Member of the Kansas Senate from the 23rd district
- Incumbent
- Assumed office January 13, 2025
- Preceded by: Robert S. Olson

Member of the Kansas House of Representatives from the 26th district
- In office January 14, 2019 – January 13, 2025
- Preceded by: Larry Campbell
- Succeeded by: Chip VanHouden

Personal details
- Born: St. Charles, Missouri, U.S.
- Party: Republican
- Spouse: Kristin Thomas
- Children: 5
- Alma mater: Belmont University

= Adam Thomas (politician) =

American Republican politician

Adam Thomas is an American politician who has been a Republican member of the Kansas Senate for the 23rd district since 2025. Previously, he served as a member of the Kansas House of Representatives from the 26th district from 2019 to 2025.

== Early life and education ==
Thomas was born in St. Charles, Missouri, and raised in Olathe, Kansas. He attended Belmont University.

== Career ==
Outside of politics, Thomas works as a restaurant manager. He was elected to the Kansas House of Representatives in 2018 and assumed office in 2019.

During his campaign, he faced accusations that he lived outside his district.
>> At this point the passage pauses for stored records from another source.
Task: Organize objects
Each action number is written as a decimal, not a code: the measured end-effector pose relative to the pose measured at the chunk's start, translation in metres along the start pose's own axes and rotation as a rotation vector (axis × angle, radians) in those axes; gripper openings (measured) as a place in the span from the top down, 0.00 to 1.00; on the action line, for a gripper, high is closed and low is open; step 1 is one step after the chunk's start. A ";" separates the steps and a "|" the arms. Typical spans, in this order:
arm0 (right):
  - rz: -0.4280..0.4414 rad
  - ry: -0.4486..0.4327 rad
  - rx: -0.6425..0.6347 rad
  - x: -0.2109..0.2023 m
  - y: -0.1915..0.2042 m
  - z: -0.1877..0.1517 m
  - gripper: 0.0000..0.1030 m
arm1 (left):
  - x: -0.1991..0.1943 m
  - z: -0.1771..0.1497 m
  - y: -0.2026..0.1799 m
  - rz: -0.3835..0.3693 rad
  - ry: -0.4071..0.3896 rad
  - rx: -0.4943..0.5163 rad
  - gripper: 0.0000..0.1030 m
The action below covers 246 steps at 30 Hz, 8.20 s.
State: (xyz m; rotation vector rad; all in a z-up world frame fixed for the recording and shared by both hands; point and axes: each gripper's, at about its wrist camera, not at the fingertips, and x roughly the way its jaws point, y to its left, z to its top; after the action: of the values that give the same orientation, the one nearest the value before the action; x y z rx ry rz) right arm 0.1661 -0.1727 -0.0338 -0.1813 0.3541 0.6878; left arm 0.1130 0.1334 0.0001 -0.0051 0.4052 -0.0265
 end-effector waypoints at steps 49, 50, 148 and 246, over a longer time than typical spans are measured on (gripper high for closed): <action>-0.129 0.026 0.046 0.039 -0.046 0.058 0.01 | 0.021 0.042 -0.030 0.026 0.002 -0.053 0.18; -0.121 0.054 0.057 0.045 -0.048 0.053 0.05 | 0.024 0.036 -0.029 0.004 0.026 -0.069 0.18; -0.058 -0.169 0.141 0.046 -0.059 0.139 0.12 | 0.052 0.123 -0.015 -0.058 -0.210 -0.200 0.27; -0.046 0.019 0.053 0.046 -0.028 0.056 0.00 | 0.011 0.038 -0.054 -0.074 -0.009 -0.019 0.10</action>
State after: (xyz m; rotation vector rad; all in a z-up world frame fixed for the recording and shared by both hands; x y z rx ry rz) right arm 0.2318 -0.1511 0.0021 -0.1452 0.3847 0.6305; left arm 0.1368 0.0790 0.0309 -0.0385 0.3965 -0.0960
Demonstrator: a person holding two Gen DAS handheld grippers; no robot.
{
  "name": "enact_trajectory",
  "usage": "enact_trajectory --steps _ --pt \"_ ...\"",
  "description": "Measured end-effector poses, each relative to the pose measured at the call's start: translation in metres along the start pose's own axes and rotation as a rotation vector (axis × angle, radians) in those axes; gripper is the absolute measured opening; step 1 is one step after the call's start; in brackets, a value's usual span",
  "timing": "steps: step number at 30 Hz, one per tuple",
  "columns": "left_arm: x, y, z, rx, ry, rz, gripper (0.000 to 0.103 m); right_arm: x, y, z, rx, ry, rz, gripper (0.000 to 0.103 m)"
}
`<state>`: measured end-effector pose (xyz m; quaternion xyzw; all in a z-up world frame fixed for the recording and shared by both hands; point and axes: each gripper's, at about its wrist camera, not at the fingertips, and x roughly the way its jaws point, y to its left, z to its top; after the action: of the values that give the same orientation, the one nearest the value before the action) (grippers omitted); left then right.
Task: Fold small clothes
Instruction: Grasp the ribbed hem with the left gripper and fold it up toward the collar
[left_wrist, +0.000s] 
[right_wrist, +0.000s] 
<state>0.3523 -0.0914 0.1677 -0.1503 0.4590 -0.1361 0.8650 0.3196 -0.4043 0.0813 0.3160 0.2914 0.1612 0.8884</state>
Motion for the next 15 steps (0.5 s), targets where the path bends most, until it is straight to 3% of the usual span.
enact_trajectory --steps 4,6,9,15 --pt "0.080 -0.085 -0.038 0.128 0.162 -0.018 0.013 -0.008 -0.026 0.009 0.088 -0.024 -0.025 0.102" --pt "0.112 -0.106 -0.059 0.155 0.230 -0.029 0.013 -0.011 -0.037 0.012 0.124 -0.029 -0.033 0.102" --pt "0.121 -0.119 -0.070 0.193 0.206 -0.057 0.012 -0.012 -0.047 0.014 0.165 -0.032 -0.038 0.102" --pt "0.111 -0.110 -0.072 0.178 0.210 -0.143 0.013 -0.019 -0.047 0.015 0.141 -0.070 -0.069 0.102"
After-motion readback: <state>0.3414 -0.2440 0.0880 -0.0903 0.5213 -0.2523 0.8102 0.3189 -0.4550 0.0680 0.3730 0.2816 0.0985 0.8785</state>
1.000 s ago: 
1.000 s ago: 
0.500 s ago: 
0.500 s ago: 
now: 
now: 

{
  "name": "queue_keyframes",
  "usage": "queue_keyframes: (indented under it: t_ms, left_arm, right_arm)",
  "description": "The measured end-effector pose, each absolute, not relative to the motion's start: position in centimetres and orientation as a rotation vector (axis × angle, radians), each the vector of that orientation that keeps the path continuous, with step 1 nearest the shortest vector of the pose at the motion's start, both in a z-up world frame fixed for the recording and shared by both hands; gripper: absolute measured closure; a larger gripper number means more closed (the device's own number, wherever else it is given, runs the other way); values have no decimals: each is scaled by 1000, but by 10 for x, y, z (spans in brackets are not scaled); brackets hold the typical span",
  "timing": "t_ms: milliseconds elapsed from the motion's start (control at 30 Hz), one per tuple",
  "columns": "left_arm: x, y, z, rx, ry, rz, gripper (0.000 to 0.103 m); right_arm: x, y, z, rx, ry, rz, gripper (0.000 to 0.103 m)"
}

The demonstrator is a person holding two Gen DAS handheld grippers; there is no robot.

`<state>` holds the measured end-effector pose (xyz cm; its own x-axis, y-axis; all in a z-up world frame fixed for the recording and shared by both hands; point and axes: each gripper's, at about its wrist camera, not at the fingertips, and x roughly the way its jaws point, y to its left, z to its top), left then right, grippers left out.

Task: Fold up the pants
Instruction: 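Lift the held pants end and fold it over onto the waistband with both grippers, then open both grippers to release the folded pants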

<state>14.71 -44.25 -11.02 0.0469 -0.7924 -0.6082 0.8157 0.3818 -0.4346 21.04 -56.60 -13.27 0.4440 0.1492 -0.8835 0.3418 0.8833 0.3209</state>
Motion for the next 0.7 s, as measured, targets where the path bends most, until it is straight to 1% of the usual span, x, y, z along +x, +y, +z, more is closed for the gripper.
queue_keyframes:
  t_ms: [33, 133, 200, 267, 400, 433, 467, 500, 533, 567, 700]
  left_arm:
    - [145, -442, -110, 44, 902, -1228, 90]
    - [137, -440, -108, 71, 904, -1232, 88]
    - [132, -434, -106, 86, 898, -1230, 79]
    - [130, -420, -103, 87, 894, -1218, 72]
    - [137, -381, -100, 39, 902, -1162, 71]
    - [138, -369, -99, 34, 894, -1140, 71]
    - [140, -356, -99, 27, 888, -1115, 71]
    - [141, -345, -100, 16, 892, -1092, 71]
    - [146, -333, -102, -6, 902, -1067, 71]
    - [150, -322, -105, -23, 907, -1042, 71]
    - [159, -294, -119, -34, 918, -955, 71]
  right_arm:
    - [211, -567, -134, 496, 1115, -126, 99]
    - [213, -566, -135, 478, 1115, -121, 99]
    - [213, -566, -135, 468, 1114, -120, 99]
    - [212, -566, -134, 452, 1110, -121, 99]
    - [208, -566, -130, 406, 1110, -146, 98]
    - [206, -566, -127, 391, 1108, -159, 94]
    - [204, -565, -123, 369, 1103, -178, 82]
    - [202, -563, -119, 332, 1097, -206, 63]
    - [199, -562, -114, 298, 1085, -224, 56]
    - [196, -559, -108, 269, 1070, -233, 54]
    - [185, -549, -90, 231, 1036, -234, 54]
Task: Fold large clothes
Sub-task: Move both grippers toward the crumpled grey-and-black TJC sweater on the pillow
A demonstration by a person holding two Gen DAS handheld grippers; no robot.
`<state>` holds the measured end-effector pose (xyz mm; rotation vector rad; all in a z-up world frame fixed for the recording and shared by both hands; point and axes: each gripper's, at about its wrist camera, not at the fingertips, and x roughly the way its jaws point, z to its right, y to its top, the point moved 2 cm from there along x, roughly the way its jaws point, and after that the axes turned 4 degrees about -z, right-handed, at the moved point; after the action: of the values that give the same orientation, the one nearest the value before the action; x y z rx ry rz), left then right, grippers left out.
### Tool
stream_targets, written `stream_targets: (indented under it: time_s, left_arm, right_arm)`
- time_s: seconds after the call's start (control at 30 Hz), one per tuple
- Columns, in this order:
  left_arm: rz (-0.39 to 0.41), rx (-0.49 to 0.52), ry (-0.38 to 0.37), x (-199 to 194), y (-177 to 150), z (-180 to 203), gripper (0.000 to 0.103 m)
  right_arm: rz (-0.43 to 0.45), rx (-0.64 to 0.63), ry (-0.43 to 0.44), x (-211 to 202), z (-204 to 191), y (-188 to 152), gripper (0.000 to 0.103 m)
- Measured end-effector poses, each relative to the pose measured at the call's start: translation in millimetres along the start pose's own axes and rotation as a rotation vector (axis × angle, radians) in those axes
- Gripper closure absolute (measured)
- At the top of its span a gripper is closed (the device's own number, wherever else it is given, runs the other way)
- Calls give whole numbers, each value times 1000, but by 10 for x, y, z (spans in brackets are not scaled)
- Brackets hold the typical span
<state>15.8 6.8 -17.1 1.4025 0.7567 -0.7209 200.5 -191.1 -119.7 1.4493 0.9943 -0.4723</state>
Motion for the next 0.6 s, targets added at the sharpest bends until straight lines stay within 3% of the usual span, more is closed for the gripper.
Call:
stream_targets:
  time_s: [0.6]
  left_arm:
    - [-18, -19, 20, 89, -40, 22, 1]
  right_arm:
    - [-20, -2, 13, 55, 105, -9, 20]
He was later charged with election perjury for giving a false address on election documents and reached a diversionary agreement.

In the 2021–2022 legislative session, he served as vice chair of the House Education Committee.

On June 22, 2023, Thomas filed to run for the 23rd Senate district in 2024. Rob Olson, the Republican incumbent, opted not to seek reelection.